Dataset:

● ● ● ● ●

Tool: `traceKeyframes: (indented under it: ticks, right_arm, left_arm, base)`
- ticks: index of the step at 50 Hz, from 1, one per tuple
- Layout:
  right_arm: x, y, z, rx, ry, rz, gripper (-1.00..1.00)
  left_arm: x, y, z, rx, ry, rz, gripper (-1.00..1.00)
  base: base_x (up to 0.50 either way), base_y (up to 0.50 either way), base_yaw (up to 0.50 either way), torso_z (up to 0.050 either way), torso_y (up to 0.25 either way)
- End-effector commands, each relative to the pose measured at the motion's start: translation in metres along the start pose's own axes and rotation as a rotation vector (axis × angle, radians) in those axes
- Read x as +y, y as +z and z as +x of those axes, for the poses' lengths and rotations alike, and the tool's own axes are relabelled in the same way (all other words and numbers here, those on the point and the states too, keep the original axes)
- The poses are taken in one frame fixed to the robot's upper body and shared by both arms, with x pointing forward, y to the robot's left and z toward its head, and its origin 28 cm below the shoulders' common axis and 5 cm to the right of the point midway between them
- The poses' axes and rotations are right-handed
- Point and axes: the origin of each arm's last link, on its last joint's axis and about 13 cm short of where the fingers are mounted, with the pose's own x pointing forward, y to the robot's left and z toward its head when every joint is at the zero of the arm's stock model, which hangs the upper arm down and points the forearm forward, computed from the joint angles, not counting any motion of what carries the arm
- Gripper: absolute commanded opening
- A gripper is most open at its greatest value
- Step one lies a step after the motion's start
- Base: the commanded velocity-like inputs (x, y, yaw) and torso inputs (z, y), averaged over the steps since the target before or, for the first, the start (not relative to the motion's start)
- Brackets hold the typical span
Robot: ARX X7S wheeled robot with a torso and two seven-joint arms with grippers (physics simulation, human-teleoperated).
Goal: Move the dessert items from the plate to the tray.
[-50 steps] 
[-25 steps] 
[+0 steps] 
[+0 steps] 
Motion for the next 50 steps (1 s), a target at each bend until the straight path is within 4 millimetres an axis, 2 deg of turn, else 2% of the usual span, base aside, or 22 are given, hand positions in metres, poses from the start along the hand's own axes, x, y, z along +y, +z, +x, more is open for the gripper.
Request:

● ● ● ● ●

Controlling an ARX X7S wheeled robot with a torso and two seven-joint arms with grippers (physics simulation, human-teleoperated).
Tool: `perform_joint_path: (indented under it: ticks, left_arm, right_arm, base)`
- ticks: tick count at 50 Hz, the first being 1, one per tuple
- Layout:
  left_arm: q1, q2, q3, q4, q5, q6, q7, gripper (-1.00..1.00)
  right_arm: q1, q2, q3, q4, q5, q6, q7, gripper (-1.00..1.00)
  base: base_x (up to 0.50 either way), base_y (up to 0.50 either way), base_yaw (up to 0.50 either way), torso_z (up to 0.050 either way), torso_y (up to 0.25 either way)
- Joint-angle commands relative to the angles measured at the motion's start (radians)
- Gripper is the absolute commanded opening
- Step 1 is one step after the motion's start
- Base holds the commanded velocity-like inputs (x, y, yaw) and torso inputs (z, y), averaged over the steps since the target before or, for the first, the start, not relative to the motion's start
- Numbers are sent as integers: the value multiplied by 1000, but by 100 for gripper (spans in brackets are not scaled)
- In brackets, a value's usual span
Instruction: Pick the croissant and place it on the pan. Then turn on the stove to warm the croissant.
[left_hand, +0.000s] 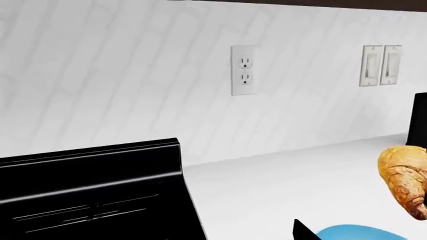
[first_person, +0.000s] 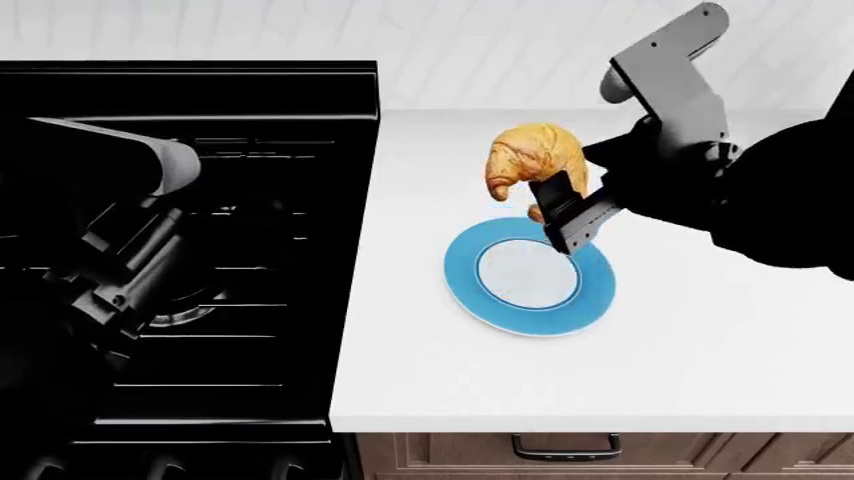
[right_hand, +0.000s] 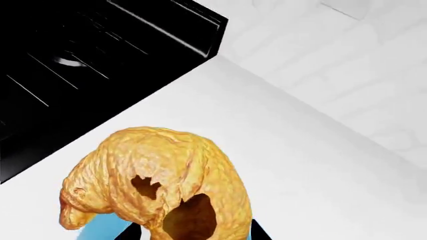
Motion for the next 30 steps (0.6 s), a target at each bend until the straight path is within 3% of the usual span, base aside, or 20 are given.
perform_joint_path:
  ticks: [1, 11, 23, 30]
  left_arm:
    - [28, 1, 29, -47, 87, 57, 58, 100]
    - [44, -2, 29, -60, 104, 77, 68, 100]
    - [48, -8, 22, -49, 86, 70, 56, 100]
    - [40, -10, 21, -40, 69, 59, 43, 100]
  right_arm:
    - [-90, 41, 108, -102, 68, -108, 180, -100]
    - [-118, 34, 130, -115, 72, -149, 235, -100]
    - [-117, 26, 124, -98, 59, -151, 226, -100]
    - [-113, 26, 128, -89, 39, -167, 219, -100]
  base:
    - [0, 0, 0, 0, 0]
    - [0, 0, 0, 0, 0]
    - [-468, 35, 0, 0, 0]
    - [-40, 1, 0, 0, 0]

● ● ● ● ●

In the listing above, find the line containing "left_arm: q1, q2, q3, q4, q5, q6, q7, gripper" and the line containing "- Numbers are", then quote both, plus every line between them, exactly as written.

Exercise output:
  left_arm: q1, q2, q3, q4, q5, q6, q7, gripper (-1.00..1.00)
  right_arm: q1, q2, q3, q4, q5, q6, q7, gripper (-1.00..1.00)
  base: base_x (up to 0.50 either way), base_y (up to 0.50 either way), base_yaw (up to 0.50 either way), torso_z (up to 0.050 either way), torso_y (up to 0.25 either way)
- Joint-angle commands relative to the angles measured at the motion's start (radians)
- Gripper is the absolute commanded opening
- Step 1 is one step after the motion's start
- Base holds the commanded velocity-like inputs (x, y, yaw) and torso inputs (z, y), averaged over the steps since the target before or, for the first, the start, not relative to the motion's start
- Numbers are sent as integers: the value multiplied by 1000, but by 100 for gripper (spans in brackets are not scaled)

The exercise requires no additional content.